Gascón ordered the suspected killer’s event go to juvenile court, although he was only 1 month shy of his 18th birthday at the time of the murders.
Donato Cruikshank is behind bars for shooting two sisters, 16-year-old Sierra Brown and 27-year-old Uniek Atkins, to passing before burning their Los Angeles apartment in 2018. Cruikshank was Sierra’s ex-boyfriend, according to investigators.
Their mom Felicia Andrew is demanding justice for her brothers.
“That is so devastating for us.
Cruikshank fled the scene in her daughter’s car and took all their tech devices, including cell phones and Apple watches, to make sure he could not be traced back into the crime scene, Andrew stated.

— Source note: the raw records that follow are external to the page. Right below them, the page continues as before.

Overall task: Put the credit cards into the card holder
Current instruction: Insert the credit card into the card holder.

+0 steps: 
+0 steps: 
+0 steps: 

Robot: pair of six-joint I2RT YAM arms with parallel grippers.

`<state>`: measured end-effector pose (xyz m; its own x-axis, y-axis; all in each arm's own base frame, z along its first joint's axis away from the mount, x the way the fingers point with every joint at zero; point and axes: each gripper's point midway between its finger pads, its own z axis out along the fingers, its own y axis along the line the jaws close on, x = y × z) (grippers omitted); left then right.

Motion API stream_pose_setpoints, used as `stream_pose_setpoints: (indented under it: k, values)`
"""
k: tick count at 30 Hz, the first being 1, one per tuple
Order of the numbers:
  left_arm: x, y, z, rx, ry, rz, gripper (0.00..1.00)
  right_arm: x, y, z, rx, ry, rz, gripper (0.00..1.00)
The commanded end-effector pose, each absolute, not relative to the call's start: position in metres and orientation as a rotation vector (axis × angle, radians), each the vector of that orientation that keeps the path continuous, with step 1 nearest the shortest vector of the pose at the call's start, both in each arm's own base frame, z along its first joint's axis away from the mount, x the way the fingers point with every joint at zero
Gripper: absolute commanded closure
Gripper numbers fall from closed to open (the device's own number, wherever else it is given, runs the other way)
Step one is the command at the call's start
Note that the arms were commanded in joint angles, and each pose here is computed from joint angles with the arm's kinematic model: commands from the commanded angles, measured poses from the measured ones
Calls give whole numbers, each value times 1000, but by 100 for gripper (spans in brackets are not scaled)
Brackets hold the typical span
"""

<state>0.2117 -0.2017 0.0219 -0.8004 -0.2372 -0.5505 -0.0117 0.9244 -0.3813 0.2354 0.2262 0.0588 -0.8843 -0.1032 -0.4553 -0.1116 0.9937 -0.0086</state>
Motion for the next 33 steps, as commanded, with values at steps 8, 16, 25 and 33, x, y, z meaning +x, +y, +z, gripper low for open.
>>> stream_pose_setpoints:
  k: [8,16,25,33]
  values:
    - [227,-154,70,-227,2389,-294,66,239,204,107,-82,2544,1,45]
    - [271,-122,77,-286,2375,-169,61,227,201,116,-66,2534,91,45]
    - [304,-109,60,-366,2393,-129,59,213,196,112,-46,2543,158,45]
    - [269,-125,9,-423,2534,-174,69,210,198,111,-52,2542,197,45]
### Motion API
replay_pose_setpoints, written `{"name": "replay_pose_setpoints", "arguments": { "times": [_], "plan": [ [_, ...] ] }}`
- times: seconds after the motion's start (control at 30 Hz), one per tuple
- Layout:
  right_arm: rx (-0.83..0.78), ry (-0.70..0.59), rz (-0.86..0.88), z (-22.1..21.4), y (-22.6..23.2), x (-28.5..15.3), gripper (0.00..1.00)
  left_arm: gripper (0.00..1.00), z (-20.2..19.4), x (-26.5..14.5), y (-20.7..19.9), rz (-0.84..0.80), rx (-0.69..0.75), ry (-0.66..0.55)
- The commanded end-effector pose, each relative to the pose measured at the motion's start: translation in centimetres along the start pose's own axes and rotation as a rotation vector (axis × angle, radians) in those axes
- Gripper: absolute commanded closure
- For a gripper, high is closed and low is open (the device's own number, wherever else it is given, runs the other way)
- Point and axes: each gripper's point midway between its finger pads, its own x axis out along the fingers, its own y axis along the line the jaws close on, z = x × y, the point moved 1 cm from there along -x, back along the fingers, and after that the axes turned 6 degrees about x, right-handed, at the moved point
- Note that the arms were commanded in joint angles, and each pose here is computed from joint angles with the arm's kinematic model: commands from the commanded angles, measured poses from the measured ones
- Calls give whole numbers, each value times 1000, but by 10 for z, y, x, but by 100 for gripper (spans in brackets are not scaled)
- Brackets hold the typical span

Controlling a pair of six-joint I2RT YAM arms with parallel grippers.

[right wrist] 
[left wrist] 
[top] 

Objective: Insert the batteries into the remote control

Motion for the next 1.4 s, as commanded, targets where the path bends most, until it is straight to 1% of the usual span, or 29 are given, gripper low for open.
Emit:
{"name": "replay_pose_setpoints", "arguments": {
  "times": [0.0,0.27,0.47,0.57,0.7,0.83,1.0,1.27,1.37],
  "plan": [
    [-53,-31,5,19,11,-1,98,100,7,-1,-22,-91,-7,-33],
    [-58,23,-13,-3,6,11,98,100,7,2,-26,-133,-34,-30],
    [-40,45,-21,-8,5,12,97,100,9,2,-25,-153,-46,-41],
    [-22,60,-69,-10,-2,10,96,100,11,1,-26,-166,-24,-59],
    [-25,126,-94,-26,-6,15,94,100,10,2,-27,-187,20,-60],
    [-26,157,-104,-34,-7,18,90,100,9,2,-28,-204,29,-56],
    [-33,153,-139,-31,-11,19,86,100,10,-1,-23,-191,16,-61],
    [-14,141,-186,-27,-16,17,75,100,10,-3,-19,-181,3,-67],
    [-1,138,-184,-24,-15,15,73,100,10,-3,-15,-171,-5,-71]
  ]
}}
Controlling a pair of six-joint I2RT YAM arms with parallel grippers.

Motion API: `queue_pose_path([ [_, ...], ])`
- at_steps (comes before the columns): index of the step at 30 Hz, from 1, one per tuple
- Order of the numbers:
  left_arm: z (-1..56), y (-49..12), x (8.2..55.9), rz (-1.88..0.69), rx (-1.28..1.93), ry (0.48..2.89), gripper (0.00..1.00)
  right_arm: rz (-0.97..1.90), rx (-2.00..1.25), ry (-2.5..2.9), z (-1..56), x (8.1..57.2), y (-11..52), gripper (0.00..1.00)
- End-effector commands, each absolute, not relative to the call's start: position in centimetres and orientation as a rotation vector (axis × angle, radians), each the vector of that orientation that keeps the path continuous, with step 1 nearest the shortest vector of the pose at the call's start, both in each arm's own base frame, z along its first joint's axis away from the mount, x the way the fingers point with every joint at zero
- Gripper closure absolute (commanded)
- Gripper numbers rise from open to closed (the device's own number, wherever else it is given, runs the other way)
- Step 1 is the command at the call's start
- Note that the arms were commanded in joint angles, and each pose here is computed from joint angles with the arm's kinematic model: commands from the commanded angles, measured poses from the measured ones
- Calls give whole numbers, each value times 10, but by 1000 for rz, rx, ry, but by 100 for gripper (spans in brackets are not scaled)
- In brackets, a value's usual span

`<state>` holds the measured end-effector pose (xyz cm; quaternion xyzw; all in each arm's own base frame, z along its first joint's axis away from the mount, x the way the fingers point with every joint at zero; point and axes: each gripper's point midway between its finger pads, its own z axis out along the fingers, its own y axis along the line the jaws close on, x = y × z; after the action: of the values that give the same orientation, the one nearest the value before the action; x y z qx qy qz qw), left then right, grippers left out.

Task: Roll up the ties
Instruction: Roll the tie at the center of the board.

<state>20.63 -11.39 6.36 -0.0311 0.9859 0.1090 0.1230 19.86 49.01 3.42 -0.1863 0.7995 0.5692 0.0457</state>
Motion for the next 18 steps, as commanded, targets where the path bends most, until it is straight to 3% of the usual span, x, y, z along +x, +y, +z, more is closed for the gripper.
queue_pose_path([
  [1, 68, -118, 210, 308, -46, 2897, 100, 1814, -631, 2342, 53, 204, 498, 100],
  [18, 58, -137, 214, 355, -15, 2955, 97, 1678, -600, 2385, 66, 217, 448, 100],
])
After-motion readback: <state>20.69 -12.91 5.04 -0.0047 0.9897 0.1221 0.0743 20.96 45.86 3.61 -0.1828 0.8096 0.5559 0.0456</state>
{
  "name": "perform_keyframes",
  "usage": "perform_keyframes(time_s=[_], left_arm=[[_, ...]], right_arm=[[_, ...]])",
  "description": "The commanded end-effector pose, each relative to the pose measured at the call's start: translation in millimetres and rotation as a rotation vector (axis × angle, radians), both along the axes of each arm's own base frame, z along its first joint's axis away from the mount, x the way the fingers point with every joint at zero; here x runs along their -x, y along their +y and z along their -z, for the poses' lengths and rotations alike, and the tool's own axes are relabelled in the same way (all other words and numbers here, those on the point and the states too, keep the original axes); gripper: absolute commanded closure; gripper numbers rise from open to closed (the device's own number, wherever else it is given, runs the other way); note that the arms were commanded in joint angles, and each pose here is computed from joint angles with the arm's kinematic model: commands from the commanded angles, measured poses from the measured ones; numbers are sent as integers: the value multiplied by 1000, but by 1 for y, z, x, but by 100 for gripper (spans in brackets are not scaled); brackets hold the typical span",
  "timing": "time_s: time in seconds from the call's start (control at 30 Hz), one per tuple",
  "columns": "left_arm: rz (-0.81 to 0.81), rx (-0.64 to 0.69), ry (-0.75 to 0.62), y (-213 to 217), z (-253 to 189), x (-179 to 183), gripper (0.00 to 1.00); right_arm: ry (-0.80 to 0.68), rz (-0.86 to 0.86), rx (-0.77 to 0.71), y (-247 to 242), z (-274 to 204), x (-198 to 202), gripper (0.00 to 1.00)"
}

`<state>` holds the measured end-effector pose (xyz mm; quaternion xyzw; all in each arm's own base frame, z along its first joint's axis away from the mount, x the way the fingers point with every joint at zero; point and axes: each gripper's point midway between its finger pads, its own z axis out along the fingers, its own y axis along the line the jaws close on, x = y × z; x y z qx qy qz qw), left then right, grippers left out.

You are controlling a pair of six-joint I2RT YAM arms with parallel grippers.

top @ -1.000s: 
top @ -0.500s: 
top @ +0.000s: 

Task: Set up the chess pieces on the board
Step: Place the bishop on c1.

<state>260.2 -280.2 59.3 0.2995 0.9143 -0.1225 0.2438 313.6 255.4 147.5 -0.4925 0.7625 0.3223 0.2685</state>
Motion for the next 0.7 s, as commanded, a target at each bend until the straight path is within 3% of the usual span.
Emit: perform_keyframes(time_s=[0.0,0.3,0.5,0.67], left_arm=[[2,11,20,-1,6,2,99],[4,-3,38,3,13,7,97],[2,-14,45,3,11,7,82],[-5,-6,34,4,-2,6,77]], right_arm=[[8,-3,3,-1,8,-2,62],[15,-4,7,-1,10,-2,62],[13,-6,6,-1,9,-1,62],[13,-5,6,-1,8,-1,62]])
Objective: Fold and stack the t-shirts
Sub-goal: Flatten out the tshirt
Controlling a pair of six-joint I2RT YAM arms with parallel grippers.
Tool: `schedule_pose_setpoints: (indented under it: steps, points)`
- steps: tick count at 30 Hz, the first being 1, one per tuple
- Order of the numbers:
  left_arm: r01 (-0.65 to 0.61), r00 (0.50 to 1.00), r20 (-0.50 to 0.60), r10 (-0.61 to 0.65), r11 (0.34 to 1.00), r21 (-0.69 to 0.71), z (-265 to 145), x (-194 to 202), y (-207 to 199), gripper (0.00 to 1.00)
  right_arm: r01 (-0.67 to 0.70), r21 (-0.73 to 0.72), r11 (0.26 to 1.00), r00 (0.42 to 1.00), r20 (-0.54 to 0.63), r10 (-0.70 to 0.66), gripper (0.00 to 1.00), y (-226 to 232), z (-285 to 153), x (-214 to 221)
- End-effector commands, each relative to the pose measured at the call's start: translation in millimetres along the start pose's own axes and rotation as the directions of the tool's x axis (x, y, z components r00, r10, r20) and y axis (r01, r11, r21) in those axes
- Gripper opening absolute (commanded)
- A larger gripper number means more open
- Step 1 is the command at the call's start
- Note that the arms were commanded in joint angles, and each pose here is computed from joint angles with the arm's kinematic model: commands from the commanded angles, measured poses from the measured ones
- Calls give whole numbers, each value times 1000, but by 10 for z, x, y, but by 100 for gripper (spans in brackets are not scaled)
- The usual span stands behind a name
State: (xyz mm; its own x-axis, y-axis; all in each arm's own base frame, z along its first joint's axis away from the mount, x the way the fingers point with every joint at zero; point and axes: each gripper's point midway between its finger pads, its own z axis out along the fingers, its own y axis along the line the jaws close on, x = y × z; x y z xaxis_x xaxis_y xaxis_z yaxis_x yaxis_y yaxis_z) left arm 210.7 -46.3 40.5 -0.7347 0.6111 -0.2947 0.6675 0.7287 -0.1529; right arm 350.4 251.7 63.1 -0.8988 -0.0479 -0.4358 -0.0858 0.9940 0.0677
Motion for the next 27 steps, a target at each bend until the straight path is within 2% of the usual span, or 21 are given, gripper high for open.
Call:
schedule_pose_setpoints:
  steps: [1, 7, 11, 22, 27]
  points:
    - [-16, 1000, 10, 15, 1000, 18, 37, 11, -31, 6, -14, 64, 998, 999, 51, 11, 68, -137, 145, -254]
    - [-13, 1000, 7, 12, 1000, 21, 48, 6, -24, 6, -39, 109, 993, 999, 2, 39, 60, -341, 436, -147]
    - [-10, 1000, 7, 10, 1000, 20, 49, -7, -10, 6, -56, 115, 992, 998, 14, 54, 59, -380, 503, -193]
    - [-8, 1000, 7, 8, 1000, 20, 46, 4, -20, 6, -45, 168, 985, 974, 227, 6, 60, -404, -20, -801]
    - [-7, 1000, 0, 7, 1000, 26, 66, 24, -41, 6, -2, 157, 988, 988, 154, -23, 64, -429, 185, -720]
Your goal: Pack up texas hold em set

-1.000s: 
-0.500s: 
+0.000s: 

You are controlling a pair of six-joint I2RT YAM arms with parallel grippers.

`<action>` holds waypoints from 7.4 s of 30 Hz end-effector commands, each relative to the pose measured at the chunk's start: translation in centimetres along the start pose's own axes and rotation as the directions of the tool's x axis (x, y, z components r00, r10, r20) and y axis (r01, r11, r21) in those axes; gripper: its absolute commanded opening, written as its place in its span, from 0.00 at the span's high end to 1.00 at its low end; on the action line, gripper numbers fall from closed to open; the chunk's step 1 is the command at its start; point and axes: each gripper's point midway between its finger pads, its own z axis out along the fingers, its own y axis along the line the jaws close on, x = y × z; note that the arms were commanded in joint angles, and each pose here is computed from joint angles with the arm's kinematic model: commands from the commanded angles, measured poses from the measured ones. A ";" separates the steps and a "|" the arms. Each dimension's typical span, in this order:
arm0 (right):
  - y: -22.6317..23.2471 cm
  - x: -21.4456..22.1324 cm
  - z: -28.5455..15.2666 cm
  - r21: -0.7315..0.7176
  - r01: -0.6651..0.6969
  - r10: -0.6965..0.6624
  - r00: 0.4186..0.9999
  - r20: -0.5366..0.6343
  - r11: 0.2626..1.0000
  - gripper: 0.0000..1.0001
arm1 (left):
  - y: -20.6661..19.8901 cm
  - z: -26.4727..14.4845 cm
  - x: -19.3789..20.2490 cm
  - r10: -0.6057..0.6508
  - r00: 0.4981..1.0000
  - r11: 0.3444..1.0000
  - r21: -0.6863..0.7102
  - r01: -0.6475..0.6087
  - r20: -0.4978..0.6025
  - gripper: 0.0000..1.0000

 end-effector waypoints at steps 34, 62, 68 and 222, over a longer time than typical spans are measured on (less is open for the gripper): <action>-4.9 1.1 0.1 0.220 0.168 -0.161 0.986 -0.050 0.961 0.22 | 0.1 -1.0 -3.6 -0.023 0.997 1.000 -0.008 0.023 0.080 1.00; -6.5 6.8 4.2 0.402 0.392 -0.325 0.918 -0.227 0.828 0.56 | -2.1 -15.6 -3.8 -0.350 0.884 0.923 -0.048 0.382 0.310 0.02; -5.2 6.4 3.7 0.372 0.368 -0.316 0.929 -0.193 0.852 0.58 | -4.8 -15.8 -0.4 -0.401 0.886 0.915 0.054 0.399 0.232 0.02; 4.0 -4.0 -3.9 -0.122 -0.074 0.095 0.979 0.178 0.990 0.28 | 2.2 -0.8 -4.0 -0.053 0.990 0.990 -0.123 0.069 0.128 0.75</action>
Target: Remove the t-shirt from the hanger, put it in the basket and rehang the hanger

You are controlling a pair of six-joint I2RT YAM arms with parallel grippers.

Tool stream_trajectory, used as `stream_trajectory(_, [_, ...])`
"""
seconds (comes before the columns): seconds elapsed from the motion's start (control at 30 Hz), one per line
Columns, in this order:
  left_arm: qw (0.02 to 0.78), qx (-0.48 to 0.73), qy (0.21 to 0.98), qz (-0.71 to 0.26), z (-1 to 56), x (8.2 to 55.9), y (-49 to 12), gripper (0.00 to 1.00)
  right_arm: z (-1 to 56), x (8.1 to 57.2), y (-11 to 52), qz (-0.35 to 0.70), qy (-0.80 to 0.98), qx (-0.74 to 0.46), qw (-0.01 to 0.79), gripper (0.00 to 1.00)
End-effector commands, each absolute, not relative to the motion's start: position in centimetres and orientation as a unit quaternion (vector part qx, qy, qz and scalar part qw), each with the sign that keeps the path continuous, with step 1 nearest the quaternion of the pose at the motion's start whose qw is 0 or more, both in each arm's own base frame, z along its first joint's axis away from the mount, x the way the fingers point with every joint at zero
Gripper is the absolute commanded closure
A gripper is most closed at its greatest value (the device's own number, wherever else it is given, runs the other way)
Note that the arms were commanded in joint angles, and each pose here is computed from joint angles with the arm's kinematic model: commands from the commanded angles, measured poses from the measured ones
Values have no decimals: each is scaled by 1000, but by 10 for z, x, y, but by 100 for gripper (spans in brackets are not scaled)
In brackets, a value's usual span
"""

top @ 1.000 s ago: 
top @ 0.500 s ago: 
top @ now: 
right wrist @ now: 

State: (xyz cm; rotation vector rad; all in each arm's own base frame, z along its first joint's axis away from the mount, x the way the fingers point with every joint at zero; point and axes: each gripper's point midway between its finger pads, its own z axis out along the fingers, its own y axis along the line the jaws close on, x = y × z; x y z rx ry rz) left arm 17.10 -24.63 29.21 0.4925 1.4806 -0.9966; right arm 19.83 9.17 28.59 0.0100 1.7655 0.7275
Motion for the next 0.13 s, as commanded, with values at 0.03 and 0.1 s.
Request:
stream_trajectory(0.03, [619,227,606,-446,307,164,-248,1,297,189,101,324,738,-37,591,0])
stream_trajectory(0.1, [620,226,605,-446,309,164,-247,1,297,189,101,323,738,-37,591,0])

“[Cruikshank] came back into the scene together with us acted like he did not understand what had occurred. He even interviewed with the police officers and kept his calm,” Andrew said.
Andrew said she had three grandkids left mothers after her daughters’ deaths.
She had a meeting Gascón at 2020, where he informed her he had”look over the case and not use his blanket coverage .”
“He was quite cold-hearted, he did not look like, you know, he cared… in the end of the call he explained,’I have been a police officer, LAPD for many years and I have seen a lot of murders,” Andrew said.
Kathy Cady, a former Los Angeles County DA prosecutor, was representing the victim’s families and maintained that the California law allows for a district attorney’s office to utilize its discretion to ask the court to take care of a juvenile as an adult.
“Because this specific person was just 1 month shy at his birthday, the district attorney’s office, shortly after the crime happened, had filed the motion to ask that the defendant be observed in adult court,” Cady said.
Cady mentioned the motion was pending for the past two years and Gascón’s youth justice policies forced prosecutors to withdraw the motion.
“We’re hopeful that the judge could make an exception and allow or earn a hearing where he would be able to decide whether the defendant must proceed up to adult court or remain in juvenile court,” Cady said. “Unfortunately, the judge didn’t believe that he had the power to do that it was totally up into the district attorney’s discretion.”